The chamber’s hosting of a national pumpkin competition, which began last year even without the festival, really enriched this year’s festival. Giant gourds and pumpkins attracted a good amount of attention in the First Baptist Church parking lot. A decent crowd watched as humongous pumpkins, some topping 1,000 pounds, were mechanically hoisted onto the scales.

The festival has always had a pumpkin weigh-in, and our own local Danny Vester has broken state records with entries Cinderella could use. But the national competition, which is so appropriate for a national pumpkin festival, has added extra heft and meaning to Spring Hope’s annual weekend. And a more than decent crowd observing the weighing seemed to appreciate it. I hope this partnership continues.

I’ve been attending and taking pictures at the Pumpkin Festival for 45 years, since 1975, and it’s at the point that I’ve got lots of memories but totally lost track of which year they happened. Another sign of age, I suppose.

What made this year’s festival so special to me, though, is that its comfortable size and relaxed, pleasant atmosphere as I chewed on a turkey leg and listened to the band reminded me of what normal small-town life is all about — friends and family, mingled neighbors and out-of-town visitors coming together to enjoy a pleasant time as one community. We’re celebrating not only the pumpkin, which is our excuse, but each other as people and the social and communal ties that bind us.

The national news and too much of the internet is ugly, crazy and divisive. Partisan politics as practiced in Washington and too many state capitals may yet destroy this country’s democratic experiment.

But the Pumpkin Festival was, and is, a reminder that our lives together, our bonds as family and neighbors, our common concerns we share in our little town, the daily care and love we demonstrate to those who need it, these are the stuff of our reality. These are the foundations — and strengths — of our world. The Pumpkin Festival is a symbol that helped me, at least, recapture some perspective.

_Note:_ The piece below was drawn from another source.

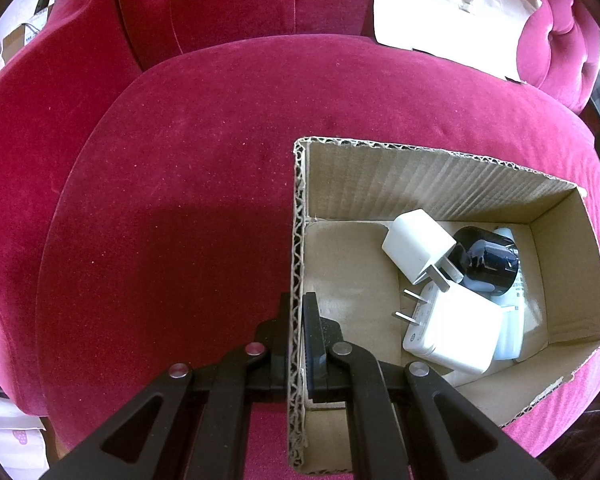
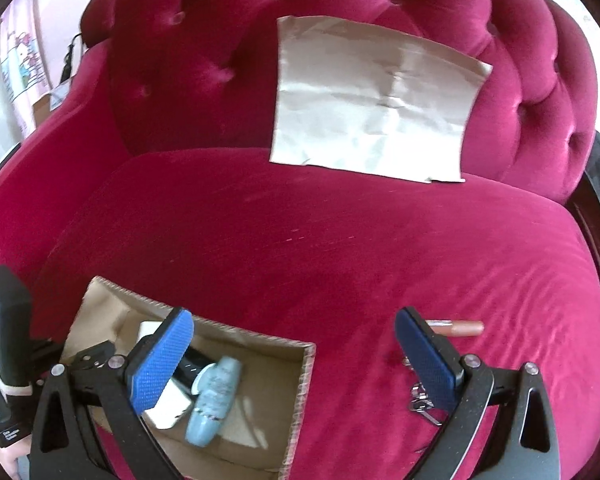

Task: Organize rigid objects
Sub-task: 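Move the right gripper back and grasp the brown tube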

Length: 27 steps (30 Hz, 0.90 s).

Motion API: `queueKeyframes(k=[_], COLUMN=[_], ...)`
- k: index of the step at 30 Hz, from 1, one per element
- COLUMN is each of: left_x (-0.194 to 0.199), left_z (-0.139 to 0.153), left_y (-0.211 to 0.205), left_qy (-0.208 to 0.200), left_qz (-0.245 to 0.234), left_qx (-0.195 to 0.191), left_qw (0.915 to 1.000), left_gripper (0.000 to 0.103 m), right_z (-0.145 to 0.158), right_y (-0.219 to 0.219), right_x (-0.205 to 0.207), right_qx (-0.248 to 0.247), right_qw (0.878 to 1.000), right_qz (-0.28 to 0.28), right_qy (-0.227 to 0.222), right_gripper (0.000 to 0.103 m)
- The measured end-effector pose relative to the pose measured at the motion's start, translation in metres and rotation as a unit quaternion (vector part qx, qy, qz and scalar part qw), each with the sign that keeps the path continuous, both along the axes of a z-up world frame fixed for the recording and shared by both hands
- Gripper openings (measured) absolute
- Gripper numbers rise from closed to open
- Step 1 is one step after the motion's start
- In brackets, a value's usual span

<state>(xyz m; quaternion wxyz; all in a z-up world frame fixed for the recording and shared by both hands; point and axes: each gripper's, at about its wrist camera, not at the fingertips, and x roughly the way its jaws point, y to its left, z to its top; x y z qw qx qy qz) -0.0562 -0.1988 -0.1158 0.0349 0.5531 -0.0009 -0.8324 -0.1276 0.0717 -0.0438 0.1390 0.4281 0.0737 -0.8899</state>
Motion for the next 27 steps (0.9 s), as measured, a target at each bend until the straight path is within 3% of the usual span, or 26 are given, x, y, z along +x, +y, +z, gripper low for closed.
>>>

For at least one weekend, Spring Hope and the surrounding area was merry with song, dance, good food and big, orange pumpkins.

Thank you to the town, the Chamber of Commerce and all the volunteers who made it possible. And thanks to all who came and proved, yet again, that Spring Hope, North Carolina is still a great place to live.

Ken Ripley, a Spring Hope resident, is The Enterprise’s editor and publisher emeritus.